_Requirement_
Copy out the entire listing below exactly, but without its pictures.

**** Information shown

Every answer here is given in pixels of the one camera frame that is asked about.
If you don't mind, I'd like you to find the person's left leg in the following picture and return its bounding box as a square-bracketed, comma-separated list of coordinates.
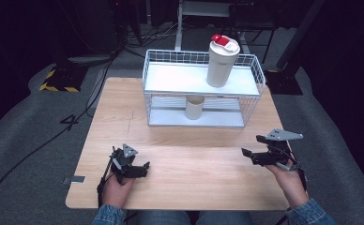
[125, 210, 188, 225]

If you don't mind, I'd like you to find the yellow-black striped stand base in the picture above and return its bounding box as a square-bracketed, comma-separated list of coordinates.
[38, 63, 90, 94]

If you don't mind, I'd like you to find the black slanted stand post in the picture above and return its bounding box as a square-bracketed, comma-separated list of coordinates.
[264, 0, 326, 96]

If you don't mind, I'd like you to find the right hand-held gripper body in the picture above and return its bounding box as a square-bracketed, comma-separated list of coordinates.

********

_Result of this task_
Every answer here is given in pixels of the one camera frame that is asked about.
If you don't mind, I'd like you to find the person's left leg in the following picture and return its bounding box as a square-bracketed, comma-separated list of coordinates.
[125, 210, 188, 225]

If you don't mind, I'd like you to find the yellow-black striped stand base in the picture above and return its bounding box as a square-bracketed, comma-separated list of coordinates.
[38, 63, 90, 94]

If you don't mind, I'd like you to find the black slanted stand post in the picture above and return its bounding box as a square-bracketed, comma-separated list of coordinates.
[264, 0, 326, 96]

If you don't mind, I'd like you to find the right hand-held gripper body in the picture above and return its bounding box as a square-bracketed, comma-separated list of coordinates.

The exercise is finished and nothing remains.